** Directions **
Copy the data below exactly. Any pictures in it should be omitted.

[Extracted data entries]
-*-*-
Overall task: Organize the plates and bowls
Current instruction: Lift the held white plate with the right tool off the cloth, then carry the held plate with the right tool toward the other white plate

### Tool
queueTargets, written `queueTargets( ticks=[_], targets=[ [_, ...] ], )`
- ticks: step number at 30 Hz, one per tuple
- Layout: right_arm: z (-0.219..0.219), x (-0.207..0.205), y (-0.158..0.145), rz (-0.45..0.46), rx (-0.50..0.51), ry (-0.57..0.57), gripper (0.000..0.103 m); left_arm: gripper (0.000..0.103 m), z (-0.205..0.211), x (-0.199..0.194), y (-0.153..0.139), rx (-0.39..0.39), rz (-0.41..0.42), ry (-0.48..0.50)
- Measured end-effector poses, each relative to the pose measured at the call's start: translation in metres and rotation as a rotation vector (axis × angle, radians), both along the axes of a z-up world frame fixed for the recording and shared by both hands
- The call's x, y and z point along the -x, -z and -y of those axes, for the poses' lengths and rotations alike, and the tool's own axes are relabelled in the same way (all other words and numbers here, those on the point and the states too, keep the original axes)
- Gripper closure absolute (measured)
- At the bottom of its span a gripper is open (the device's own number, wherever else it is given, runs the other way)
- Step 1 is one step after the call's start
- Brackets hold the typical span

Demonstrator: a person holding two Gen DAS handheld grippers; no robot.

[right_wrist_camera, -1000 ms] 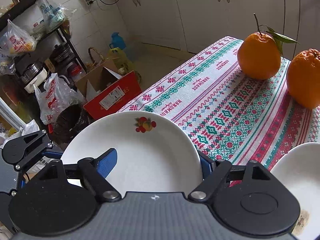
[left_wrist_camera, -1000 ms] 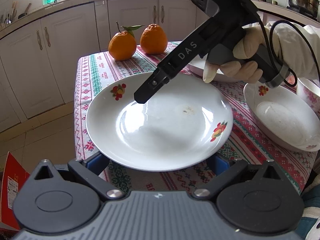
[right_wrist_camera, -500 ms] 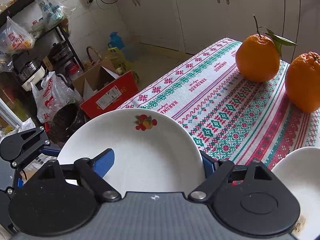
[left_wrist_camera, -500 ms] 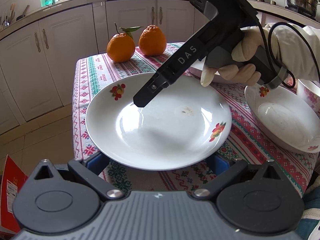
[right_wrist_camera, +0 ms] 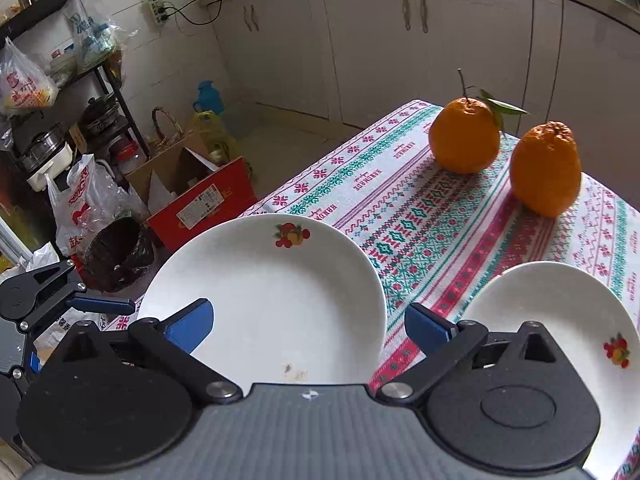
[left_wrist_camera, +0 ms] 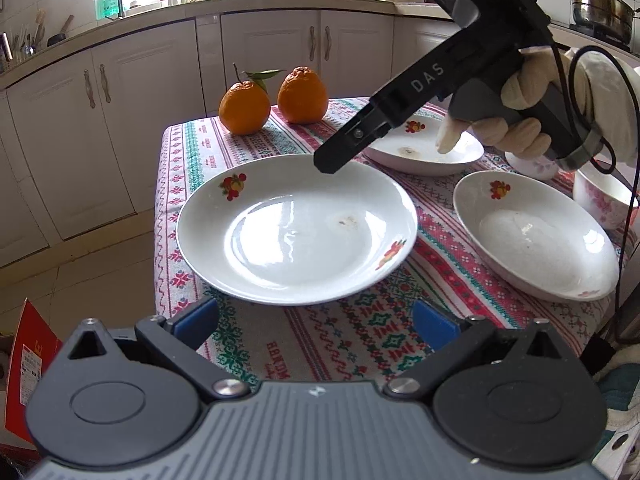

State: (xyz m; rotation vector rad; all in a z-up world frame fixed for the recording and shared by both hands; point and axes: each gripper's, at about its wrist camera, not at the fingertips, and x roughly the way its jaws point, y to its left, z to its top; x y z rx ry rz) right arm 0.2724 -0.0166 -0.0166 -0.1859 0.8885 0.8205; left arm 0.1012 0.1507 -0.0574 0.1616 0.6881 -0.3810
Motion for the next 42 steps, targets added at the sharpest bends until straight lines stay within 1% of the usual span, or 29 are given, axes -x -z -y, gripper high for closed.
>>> queueTargets(
  ticks=[4, 11, 17, 21, 23, 26, 30, 32, 36, 42],
  targets=[
    [0.016, 0.026, -0.014, 0.042, 0.025, 0.044, 0.000, 0.001, 0.008, 0.017, -0.008, 0.002, 0.031, -0.009],
    [0.053, 0.075, -0.027, 0.082, 0.018, 0.133, 0.000, 0.001, 0.025, 0.036, -0.018, 0.000, 0.073, -0.013],
    [0.085, 0.115, -0.028, 0.105, 0.005, 0.211, 0.000, 0.001, 0.041, 0.052, -0.018, -0.010, 0.101, 0.014],
    [0.107, 0.136, -0.023, 0.101, 0.000, 0.264, 0.000, 0.001, 0.053, 0.059, -0.013, 0.000, 0.091, 0.036],
    [0.117, 0.143, -0.019, 0.093, 0.005, 0.292, 0.000, 0.001, 0.058, 0.060, -0.010, 0.004, 0.072, 0.039],
    [0.130, 0.154, -0.014, 0.089, 0.010, 0.322, 0.000, 0.001, 0.065, 0.064, -0.005, 0.015, 0.046, 0.072],
    [0.144, 0.163, -0.008, 0.080, 0.006, 0.358, 0.000, 0.001, 0.077, 0.066, 0.001, -0.005, 0.020, 0.115],
    [0.150, 0.165, -0.005, 0.072, 0.002, 0.374, 0.000, 0.001, 0.081, 0.067, 0.004, 0.001, 0.014, 0.126],
    [0.155, 0.168, 0.000, 0.064, 0.012, 0.394, 0.000, 0.001, 0.088, 0.063, 0.008, 0.014, 0.003, 0.144],
    [0.158, 0.167, 0.002, 0.053, 0.008, 0.405, 0.000, 0.001, 0.096, 0.055, 0.018, 0.010, -0.009, 0.173]
  ],
)
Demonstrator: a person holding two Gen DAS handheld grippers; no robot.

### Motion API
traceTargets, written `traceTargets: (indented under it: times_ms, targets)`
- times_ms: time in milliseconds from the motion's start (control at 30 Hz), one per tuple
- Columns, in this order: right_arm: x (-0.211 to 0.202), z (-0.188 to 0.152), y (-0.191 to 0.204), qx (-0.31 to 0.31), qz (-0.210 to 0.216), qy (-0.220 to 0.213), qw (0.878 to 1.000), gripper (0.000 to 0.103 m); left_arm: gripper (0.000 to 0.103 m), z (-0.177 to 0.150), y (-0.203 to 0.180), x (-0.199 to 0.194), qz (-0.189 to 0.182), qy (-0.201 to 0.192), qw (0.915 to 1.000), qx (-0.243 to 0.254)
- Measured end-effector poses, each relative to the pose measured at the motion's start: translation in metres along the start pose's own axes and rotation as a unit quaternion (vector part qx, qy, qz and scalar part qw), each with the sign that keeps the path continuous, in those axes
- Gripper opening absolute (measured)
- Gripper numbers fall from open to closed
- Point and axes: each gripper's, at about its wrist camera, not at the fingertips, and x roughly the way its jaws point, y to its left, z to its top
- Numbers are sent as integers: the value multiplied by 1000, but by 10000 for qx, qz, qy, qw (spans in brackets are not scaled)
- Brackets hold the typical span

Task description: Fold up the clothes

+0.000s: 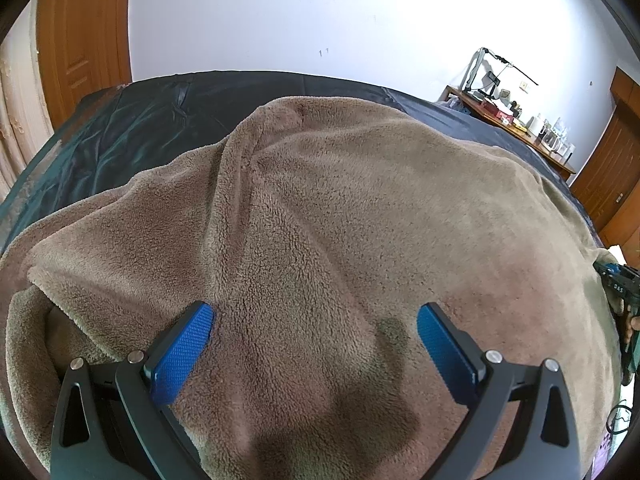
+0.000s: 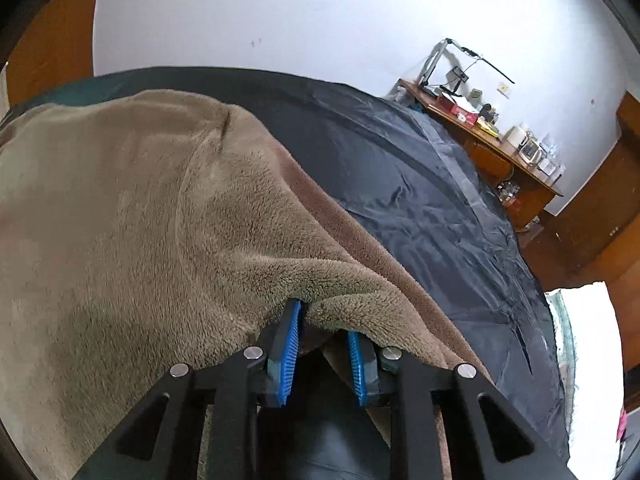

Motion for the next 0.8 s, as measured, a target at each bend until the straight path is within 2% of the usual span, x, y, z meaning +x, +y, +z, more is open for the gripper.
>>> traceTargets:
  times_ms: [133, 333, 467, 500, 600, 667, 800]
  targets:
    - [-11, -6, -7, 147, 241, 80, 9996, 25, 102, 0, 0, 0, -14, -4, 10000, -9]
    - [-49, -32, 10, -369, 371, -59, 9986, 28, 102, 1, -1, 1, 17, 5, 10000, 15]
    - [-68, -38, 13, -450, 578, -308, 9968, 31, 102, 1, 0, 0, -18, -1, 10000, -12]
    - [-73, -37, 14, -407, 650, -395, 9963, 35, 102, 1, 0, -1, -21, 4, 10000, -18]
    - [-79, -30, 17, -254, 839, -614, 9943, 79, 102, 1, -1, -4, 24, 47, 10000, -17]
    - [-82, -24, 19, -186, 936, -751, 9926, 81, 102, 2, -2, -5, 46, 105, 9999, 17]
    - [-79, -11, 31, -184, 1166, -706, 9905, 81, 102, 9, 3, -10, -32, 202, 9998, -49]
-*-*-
** Task result **
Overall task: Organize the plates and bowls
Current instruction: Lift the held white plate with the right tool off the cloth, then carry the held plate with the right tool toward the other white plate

### Tool
queueTargets, written `queueTargets( ticks=[_], targets=[ [_, ...] ], )`
- ticks: step number at 30 Hz, one per tuple
- Layout: right_arm: z (-0.219..0.219), x (-0.207..0.205), y (-0.158..0.145), rz (-0.45..0.46), rx (-0.50..0.51), ry (-0.57..0.57), gripper (0.000..0.103 m); left_arm: gripper (0.000..0.103 m), z (-0.205..0.211), x (-0.199..0.194), y (-0.153..0.139), rx (-0.39..0.39), rz (-0.41..0.42), ry (-0.48..0.50)
- Measured end-effector poses, each relative to the pose measured at the call's start: translation in metres and rotation as a rotation vector (axis × angle, radians), both along the axes of a z-up world frame fixed for the recording and shared by both hands
- The call's x, y and z point along the -x, -z and -y of those axes, for the poses' lengths and rotations alike, and the tool's own axes are relabelled in the same way (all other words and numbers here, those on the point and the states too, keep the original axes)
- Gripper closure absolute (measured)
- At the bottom of its span a gripper is open (the device's own number, wherever else it is given, runs the other way)
- Step 1 is one step after the call's start
- Brackets hold the typical span

Demonstrator: a person holding two Gen DAS handheld grippers; no robot.

[right_wrist_camera, -1000 ms] 
[left_wrist_camera, -1000 ms] 
[right_wrist_camera, -500 ms] 
[left_wrist_camera, -500 ms] 
[right_wrist_camera, +0 ms] 
[left_wrist_camera, +0 ms] 

State: (xyz m; rotation vector rad; all in a z-up world frame fixed for the recording and shared by both hands; point and axes: each gripper's, at about its wrist camera, not at the fingertips, and x roughly the way its jaws point, y to its left, z to its top; x y z rx ry rz) right arm 0.2724 -0.0166 -0.0166 -0.1859 0.8885 0.8205; left arm 0.1012 0.1507 -0.0574 0.1616 0.6881 -0.3810
Motion for the next 42 steps, targets added at the sharpest bends until straight lines stay within 1% of the usual span, or 29 are given, axes -x -z -y, gripper high for closed.
>>> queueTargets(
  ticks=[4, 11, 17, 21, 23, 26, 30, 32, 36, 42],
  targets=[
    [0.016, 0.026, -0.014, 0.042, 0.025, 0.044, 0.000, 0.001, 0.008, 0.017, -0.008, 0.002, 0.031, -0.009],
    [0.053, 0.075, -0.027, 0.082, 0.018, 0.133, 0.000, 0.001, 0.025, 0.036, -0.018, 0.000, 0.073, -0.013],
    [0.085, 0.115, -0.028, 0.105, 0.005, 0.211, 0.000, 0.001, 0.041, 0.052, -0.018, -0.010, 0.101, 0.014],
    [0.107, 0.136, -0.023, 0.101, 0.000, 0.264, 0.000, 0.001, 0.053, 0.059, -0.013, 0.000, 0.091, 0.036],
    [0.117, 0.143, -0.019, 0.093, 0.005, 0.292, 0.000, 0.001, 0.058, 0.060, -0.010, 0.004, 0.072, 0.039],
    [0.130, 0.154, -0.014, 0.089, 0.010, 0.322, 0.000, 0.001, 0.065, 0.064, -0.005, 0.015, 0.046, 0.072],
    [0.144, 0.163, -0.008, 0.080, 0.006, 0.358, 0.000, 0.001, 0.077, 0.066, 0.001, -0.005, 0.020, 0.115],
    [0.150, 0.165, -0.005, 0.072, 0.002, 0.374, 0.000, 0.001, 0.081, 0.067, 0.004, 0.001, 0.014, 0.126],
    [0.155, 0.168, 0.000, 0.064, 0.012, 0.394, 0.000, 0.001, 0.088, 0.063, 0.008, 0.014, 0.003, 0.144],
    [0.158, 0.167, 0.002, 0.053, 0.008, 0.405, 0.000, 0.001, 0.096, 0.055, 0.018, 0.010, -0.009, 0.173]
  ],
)
Demonstrator: a person holding two Gen DAS handheld grippers; no robot.

### Motion API
traceTargets, written `traceTargets: (indented under it: times_ms, targets)`
- times_ms: time in milliseconds from the motion's start (control at 30 Hz), one per tuple
- Columns, in this order: right_arm: x (-0.211 to 0.202), z (-0.188 to 0.152), y (-0.191 to 0.204), qx (-0.31 to 0.31), qz (-0.210 to 0.216), qy (-0.220 to 0.213), qw (0.878 to 1.000), gripper (0.000 to 0.103 m); left_arm: gripper (0.000 to 0.103 m), z (-0.177 to 0.150), y (-0.203 to 0.180), x (-0.199 to 0.194), qz (-0.189 to 0.182), qy (-0.201 to 0.192), qw (0.915 to 1.000), qx (-0.243 to 0.254)
- Measured end-effector poses, each relative to the pose measured at the motion's start: translation in metres along the start pose's own axes and rotation as a unit quaternion (vector part qx, qy, qz and scalar part qw), each with the sign that keeps the path continuous, in those axes
- Gripper opening absolute (measured)
- Gripper numbers fall from open to closed
- Point and axes: each gripper's, at about its wrist camera, not at the fingertips, and x roughly the way its jaws point, y to its left, z to its top
- Numbers are sent as integers: the value multiplied by 1000, but by 10000 for qx, qz, qy, qw (spans in brackets are not scaled)
- Brackets hold the typical span

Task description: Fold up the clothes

+0.000s: 
+0.000s: 

Motion for the next 0.8 s, as measured, a target at each bend until the straight path is within 2% of the usual span, x, y, z meaning +x, +y, +z, more is open for the gripper.
>>> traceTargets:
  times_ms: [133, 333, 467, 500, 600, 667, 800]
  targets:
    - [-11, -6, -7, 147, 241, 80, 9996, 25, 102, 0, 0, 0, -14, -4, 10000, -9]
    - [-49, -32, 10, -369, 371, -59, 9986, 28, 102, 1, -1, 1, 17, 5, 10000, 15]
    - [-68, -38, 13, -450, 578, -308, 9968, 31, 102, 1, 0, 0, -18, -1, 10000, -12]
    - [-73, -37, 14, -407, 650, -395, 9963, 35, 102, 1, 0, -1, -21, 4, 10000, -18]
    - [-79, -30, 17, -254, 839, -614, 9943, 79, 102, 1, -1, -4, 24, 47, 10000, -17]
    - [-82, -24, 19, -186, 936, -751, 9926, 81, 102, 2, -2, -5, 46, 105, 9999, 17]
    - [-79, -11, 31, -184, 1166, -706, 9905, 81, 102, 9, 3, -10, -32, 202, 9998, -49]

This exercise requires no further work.